Pero Selene no se dejaba engatusar.
– Me parece que me estás escondiendo algo.
– ¿Yo?
– ¿Qué hay entre tú y Roc?
– Nada -negó con contundencia Anaíd, en absoluto dispuesta a compartir sus penas de amor con su madre.
Selene se retiró de la contienda.
– Vale, vale, no he dicho nada.
– Entonces -continuó Anaíd- fuiste a vivir a Urt porque se lo prometiste a Karen. ¿Es eso?
– Pues sí.
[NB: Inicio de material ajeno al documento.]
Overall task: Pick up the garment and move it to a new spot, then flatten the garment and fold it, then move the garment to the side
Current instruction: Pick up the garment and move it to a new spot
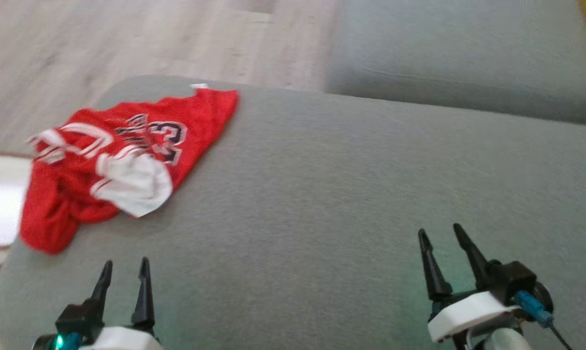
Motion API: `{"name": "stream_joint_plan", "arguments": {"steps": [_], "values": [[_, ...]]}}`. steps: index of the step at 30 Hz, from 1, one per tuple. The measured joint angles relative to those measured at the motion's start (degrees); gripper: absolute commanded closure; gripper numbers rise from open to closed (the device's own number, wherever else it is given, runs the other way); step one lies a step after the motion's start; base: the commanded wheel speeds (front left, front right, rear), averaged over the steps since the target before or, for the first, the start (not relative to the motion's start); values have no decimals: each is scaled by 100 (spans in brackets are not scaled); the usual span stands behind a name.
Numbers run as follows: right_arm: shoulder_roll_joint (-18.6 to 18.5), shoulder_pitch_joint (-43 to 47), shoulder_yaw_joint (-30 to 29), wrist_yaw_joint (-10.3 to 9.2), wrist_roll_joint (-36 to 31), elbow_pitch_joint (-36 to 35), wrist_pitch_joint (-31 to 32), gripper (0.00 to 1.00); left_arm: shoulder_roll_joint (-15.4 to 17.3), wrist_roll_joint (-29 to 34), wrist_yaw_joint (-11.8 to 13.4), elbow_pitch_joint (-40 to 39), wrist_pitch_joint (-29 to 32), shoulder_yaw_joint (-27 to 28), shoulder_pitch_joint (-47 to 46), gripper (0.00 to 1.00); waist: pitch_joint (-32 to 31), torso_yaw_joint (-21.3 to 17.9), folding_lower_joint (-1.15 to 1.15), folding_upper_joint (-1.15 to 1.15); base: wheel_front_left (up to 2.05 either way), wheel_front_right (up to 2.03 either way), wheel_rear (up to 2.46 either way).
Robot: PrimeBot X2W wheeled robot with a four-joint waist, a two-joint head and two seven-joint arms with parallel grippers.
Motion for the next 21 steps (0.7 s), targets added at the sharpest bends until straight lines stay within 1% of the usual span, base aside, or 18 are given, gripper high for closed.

Karen tuvo la idea y yo la recogí un tiempo después. Compré la casa yo sola y…, bueno, ahora es toda nuestra; ya no pagamos hipoteca.
– Me alegro.
– ¿De qué?
– De que Karen te diera esa idea. Es mi casa, tengo un sitio donde volver y me parece que no podría vivir sin respirar el oxígeno de mi valle y sin ver mis montañas cada mañana.
– Ahora tendrás que acostumbrarte a cambiar de paisaje más a menudo.
Anaíd se sintió de pronto muy agradecida a Selene y compadeció su infancia itinerante, desenraizada.
– Yo sí que tengo una casa y un pueblo. Y una familia.
Selene se emocionó.
– Eso es justo lo que quería darte.
– Aunque cuando murió la abuela todo cambió.
Selene se entristeció.
– Cierto. El lugar que ocupaba ha quedado vacío. Yo también la echo mucho de menos.
– Y a tía Criselda.
Anaíd removió en su taza.
– ¿Y Deméter era tan seria y tan estricta cuando era joven?
Selene sonrió.
– Más de lo que te imaginas.
Anaíd estaba francamente llena de curiosidad.
– ¿Y cuándo fuiste a vivir a Urt? ¿Cuándo y dónde nací yo? ¿Gunnar fue mi padre?
Selene detuvo su impaciencia.
– Un momento. Antes de que tú nacieras, pasaron muchas, muchas cosas. Déjame pagar y te explico.